▶ [TRY IT] An exact copy is needed of the lines in the entries below from the line with "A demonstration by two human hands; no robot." up to and including the line with "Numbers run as", and of nothing else. Leave the pictures out.

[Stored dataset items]
* * * * *

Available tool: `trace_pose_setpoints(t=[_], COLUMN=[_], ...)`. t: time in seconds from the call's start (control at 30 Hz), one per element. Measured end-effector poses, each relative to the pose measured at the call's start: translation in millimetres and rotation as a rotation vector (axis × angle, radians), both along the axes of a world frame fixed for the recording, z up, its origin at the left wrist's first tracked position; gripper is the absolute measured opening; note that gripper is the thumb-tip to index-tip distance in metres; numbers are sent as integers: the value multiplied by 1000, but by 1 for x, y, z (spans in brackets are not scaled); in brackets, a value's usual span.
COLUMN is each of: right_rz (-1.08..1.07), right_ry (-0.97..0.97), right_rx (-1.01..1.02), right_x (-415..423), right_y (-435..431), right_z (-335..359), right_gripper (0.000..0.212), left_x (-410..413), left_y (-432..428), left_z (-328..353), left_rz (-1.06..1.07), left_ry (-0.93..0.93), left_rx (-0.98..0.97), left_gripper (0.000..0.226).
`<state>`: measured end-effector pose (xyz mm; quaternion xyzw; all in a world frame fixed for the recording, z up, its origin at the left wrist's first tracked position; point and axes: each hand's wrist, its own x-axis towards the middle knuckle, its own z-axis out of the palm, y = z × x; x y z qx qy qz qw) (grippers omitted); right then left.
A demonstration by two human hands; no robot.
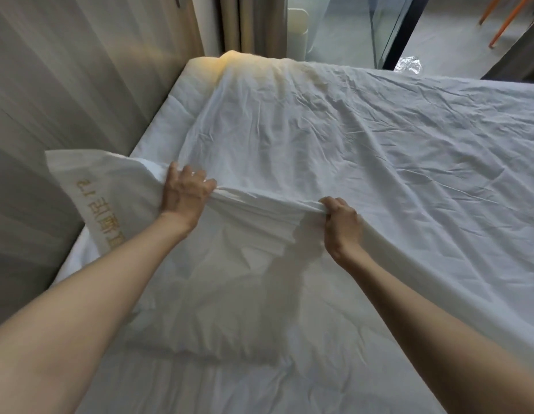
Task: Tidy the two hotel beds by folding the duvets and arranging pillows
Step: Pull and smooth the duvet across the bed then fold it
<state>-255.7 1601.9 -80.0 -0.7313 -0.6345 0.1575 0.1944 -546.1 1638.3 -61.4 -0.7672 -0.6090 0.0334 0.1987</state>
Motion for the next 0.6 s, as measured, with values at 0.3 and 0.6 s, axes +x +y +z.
trace_pose_setpoints(t=[0.3,0.6], right_rz=[315,167], right_ry=[16,-5], right_rx=[-416,-360], right_x=[-39,-67], right_y=[5,45], right_z=[-108,-118], right_gripper=[87,76], left_x=[-9,-81], left_y=[-35,-77], left_z=[-126,-165], left_rz=[258,865], left_ry=[-527,-847], left_rx=[-155,-475], left_gripper=[69,98])
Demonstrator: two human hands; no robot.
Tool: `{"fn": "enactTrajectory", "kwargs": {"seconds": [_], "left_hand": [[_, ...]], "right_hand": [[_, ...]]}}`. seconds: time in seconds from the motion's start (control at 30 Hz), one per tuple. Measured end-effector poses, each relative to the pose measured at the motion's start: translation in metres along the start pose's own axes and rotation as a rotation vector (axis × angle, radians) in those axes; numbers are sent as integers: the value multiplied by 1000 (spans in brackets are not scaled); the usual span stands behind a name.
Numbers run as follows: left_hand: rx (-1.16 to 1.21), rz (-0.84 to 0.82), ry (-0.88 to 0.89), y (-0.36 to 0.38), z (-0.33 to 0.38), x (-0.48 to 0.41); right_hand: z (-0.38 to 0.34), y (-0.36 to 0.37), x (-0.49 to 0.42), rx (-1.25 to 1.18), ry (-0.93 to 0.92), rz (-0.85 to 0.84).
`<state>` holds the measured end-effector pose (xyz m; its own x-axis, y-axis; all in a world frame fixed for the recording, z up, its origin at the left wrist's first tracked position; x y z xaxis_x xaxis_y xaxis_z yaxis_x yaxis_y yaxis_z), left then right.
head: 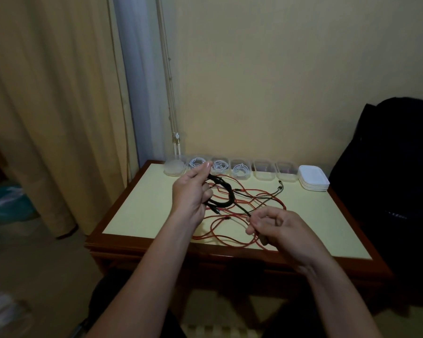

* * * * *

▶ [YOUR RESPONSE]
A demonstration by two human hands; no robot.
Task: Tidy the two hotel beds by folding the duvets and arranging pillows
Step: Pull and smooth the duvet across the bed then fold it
<state>-255.7 1601.9 -80.0 -0.7313 -0.6345 0.1575 0.1944 -546.1 1638.3 -61.4 -0.7672 -0.6090 0.0334 0.1987</state>
Motion for the next 0.6 s, as measured, with values at 0.3 and 0.6 s, axes +x +y +z.
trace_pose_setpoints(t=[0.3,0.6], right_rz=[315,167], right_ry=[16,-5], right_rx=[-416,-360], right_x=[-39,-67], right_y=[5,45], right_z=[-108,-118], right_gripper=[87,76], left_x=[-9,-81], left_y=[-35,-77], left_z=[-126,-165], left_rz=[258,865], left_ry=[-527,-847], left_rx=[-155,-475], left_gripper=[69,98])
Demonstrator: two human hands; no robot.
Tool: `{"fn": "enactTrajectory", "kwargs": {"seconds": [_], "left_hand": [[_, ...]], "right_hand": [[_, ...]]}}`. seconds: time in seconds from the motion's start (control at 30 Hz), one per tuple. Measured end-effector poses, each relative to the pose measured at the motion's start: translation in metres along the start pose's own axes and rotation as a rotation vector (axis × angle, radians) in those axes; numbers are sent as integers: the value multiplied by 1000 (spans in brackets are not scaled); the usual span stands behind a name.
Numbers run as follows: left_hand: rx (-1.16 to 1.21), rz (-0.84 to 0.82), ry (-0.88 to 0.89), y (-0.36 to 0.38), z (-0.33 to 0.38), x (-0.48 to 0.41); right_hand: z (-0.38 to 0.34), y (-0.36 to 0.37), x (-0.49 to 0.42), rx (-1.25 to 1.18), ry (-0.93 to 0.92), rz (-0.85 to 0.84).

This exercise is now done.